Task item
Write out every entry exactly as it appears.

Saved data entries
● ● ● ● ●
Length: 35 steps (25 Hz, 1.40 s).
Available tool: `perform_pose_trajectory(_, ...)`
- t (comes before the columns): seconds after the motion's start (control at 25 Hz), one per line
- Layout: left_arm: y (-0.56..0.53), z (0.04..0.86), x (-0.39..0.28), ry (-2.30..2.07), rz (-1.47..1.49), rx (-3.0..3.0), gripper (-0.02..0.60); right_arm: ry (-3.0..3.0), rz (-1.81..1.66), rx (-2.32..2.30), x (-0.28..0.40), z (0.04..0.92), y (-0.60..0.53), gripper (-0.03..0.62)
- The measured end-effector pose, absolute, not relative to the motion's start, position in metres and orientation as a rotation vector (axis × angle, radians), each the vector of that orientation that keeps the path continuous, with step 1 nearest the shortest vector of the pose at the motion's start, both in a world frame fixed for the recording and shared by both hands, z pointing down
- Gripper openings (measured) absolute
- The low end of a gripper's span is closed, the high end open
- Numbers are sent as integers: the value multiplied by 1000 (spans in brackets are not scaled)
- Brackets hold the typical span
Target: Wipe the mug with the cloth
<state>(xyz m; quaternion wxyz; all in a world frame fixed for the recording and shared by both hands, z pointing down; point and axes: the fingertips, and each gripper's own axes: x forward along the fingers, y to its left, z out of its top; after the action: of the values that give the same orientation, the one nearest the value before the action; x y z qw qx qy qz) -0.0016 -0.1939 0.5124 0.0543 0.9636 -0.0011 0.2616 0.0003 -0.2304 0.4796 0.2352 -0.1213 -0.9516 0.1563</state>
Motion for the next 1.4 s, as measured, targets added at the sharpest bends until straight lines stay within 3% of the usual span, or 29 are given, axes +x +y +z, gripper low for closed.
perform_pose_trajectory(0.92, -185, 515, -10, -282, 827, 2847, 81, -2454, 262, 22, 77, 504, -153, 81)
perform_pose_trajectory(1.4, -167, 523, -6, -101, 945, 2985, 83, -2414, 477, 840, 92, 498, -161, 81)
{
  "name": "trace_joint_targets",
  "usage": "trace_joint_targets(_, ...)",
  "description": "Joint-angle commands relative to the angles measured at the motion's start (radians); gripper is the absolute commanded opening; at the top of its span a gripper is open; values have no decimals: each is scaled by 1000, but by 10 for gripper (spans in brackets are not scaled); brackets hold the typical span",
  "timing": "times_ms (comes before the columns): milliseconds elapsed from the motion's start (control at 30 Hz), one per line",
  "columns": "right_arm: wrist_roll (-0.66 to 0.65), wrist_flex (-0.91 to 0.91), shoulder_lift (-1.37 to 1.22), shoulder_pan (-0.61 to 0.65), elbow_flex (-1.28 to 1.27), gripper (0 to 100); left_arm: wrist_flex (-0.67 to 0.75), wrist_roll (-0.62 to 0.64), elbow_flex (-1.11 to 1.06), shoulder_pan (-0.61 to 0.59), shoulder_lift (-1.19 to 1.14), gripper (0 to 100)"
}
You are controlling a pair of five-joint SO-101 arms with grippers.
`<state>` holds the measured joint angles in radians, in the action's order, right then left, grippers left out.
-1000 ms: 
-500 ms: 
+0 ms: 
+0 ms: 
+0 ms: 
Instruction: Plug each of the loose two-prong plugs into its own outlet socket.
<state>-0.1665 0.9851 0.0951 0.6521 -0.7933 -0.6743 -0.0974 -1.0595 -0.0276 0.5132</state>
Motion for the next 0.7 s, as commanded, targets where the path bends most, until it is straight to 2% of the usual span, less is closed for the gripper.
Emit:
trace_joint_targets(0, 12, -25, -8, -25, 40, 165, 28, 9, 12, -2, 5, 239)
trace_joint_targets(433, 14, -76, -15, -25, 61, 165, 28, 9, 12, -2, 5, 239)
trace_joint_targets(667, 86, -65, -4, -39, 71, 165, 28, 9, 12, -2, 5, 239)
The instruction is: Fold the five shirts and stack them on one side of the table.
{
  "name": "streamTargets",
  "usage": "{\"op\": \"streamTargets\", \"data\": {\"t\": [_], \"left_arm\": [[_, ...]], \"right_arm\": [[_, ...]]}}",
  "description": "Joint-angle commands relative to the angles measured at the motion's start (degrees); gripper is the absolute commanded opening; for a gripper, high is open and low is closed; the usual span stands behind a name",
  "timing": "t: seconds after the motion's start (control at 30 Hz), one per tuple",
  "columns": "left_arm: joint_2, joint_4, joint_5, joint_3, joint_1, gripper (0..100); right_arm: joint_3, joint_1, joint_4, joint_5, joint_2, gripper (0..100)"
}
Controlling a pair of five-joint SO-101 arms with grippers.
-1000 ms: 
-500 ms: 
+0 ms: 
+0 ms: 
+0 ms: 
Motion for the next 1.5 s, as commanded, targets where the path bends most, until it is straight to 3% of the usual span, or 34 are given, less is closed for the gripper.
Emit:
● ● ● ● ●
Response
Length: 35 steps (25 Hz, 1.40 s).
Available tool: `perform_pose_trajectory(_, ...)`
- t (comes before the columns): seconds after the motion's start (control at 25 Hz), one per line
- Layout: left_arm: y (-0.56..0.53), z (0.04..0.86), x (-0.39..0.28), ry (-2.30..2.07), rz (-1.47..1.49), rx (-3.0..3.0), gripper (-0.02..0.60); right_arm: ry (-3.0..3.0), rz (-1.81..1.66), rx (-2.32..2.30), x (-0.28..0.40), z (0.04..0.92), y (-0.60..0.53), gripper (-0.03..0.62)
- The measured end-effector pose, absolute, not relative to the motion's start, position in metres and orientation as a rotation vector (axis × angle, radians), each the vector of that orientation that keeps the path continuous, with step 1 nearest the shortest vector of the pose at the motion's start, both in a world frame fixed for the recording and shared by both hands, z pointing down
- Gripper openings (measured) absolute
- The low end of a gripper's span is closed, the high end open
- Numbers are sent as integers: the value multiplied by 1000 (spans in brackets are not scaled)
- Brackets hold the typical span
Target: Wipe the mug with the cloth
<state>(xyz m; quaternion wxyz; all in a world frame fixed for the recording and shared by both hands, z pointing down; point and axes: the fingertips, and each gripper's own axes: x forward along the fingers, y to its left, z out of its top; after the action: of the values that give the same orientation, the one nearest the value before the action; x y z qw qx qy qz) -0.0016 -0.1939 0.5124 0.0543 0.9636 -0.0011 0.2616 0.0003 -0.2304 0.4796 0.2352 -0.1213 -0.9516 0.1563</state>
Motion for the next 1.4 s, as measured, targets added at the sharpest bends until straight lines stay within 3% of the usual span, or 29 are given, axes +x +y +z, gripper low for closed.
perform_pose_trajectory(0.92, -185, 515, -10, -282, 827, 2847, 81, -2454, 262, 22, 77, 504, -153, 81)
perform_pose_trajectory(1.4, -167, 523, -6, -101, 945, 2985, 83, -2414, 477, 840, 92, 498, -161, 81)
{
  "name": "trace_joint_targets",
  "usage": "trace_joint_targets(_, ...)",
  "description": "Joint-angle commands relative to the angles measured at the motion's start (radians); gripper is the absolute commanded opening; at the top of its span a gripper is open; values have no decimals: each is scaled by 1000, but by 10 for gripper (spans in brackets are not scaled); brackets hold the typical span",
  "timing": "times_ms (comes before the columns): milliseconds elapsed from the motion's start (control at 30 Hz), one per line",
  "columns": "right_arm: wrist_roll (-0.66 to 0.65), wrist_flex (-0.91 to 0.91), shoulder_lift (-1.37 to 1.22), shoulder_pan (-0.61 to 0.65), elbow_flex (-1.28 to 1.27), gripper (0 to 100); left_arm: wrist_flex (-0.67 to 0.75), wrist_roll (-0.62 to 0.64), elbow_flex (-1.11 to 1.06), shoulder_pan (-0.61 to 0.59), shoulder_lift (-1.19 to 1.14), gripper (0 to 100)"
}
You are controlling a pair of five-joint SO-101 arms with grippers.
`<state>` holds the measured joint angles in radians, in the action's order, right then left, grippers left out.
-1000 ms: 
-500 ms: 
+0 ms: 
+0 ms: 
+0 ms: 
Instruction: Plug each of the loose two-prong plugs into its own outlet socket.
<state>-0.1665 0.9851 0.0951 0.6521 -0.7933 -0.6743 -0.0974 -1.0595 -0.0276 0.5132</state>
Motion for the next 0.7 s, as commanded, targets where the path bends most, until it is straight to 2% of the usual span, less is closed for the gripper.
Emit:
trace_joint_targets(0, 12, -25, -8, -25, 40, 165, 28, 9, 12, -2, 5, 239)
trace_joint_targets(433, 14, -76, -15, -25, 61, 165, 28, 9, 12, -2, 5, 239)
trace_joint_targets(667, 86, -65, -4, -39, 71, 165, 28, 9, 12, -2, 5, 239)
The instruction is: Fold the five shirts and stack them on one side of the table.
{
  "name": "streamTargets",
  "usage": "{\"op\": \"streamTargets\", \"data\": {\"t\": [_], \"left_arm\": [[_, ...]], \"right_arm\": [[_, ...]]}}",
  "description": "Joint-angle commands relative to the angles measured at the motion's start (degrees); gripper is the absolute commanded opening; for a gripper, high is open and low is closed; the usual span stands behind a name",
  "timing": "t: seconds after the motion's start (control at 30 Hz), one per tuple",
  "columns": "left_arm: joint_2, joint_4, joint_5, joint_3, joint_1, gripper (0..100); right_arm: joint_3, joint_1, joint_4, joint_5, joint_2, gripper (0..100)"
}
Controlling a pair of five-joint SO-101 arms with grippers.
-1000 ms: 
-500 ms: 
+0 ms: 
+0 ms: 
+0 ms: 
Motion for the next 1.5 s, as commanded, targets where the path bends most, until it is straight to 3% of the usual span, or 34 are given, less is closed for the gripper.
Emit:

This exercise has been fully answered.